At the age of twnety-seven, he enlisted in the army as World War II broke out. With his art background and experience drawing the human figure, he worked as a war time artist for a magazine called “Yank”.
After World War II ended, Brodie continued doing War Illustrations in Vietnam, French Indochina, and Korea.
In 1953 He went back to work at the San Fransico Cronicle. He also later in life became a courtroom artist and did sketches for many famous trials, even some where media was not allowed to film.
Today he is almost 93 years old living in California with his wife. His son also lives nearby.
He went to the California School of Fine Arts in Sacramento for a short period of time. After that He inlisted in the army and served for the majority of his life, always keeping the military close to his heart.

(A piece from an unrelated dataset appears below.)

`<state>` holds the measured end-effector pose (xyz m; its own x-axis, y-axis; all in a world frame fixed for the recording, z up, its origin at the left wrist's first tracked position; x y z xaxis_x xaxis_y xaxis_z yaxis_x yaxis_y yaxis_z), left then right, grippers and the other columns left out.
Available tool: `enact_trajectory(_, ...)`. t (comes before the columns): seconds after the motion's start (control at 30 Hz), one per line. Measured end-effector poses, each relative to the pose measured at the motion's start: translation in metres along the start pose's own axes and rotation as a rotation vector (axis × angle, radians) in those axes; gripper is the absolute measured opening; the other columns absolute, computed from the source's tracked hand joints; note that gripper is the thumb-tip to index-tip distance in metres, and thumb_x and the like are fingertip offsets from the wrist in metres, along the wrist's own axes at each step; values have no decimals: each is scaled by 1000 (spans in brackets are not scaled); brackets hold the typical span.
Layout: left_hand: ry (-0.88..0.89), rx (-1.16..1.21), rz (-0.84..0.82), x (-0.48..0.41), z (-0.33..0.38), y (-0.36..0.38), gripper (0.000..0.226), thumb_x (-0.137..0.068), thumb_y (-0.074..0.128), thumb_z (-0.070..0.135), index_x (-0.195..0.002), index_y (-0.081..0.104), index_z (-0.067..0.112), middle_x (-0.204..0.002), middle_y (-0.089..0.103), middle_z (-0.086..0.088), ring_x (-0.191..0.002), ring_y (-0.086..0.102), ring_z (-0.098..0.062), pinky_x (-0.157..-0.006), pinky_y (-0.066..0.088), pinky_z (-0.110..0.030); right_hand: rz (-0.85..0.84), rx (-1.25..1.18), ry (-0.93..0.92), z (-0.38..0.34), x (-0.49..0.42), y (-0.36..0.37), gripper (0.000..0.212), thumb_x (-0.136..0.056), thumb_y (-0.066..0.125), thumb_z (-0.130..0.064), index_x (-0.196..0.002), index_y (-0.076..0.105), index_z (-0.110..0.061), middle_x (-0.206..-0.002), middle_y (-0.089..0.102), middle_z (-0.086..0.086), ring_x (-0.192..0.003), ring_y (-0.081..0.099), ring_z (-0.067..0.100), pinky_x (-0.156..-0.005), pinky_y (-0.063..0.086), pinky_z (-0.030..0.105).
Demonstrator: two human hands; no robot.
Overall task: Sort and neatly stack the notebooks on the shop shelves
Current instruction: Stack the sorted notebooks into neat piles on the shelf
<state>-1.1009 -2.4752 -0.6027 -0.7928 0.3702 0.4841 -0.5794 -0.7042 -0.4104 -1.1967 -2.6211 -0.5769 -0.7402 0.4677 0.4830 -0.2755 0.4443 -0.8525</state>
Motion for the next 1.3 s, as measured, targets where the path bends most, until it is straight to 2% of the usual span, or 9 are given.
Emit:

He didn’t finish schooling, but he worked as an sports illustrator and drew college football programs. He also had on the job training doing his famous wartime illustrations. Although he didn’t have much professional education, he learned a lot on the job and became an insightful artist.
Started out as a sports illustrator and when World War II broke out he became a war illustrator. Later in life he became a courtroom illustrator.
Comments On Style
His style is sketchy and quick, because of his subject matter. The focus of his work is people in motion, either in sports, combat, or in the courtroom. He had no time to be neat. His style hindges on evoking feeling to show the viewer the emotion behind the actions and the sadness in his subjects.
Brodie was influenced by his work as a sports illustrator. He became an expert on quickly capturing a moment and emotion even with his always changing surroundings. Even after the war
From the interview I read from him, it seems as though he is a very serious man. He has seen horrible things that most people can’t even imagine. His past has greatly affected him and his art.
This man has gone through hard times and been in many dangerous situations that nothing can scare him now! He even lives over the San Andreas Fault. Danger has always been part of Howard Brodie’s life, even in his nineties.
Because of his illustration jobs, Brodie was able to witness many historical events throughout American history including the Battle of the Bulge and Guadalcanal and such court cases as Charles Manson, the Shooting of Ronald Reagan, and the Chicago Seven.
Howard Brodie was featured in the documentary “They Drew Fire” directed by Brian Lanker. It focused on the over 100 wartime artists during World War II, including Howard Brodie.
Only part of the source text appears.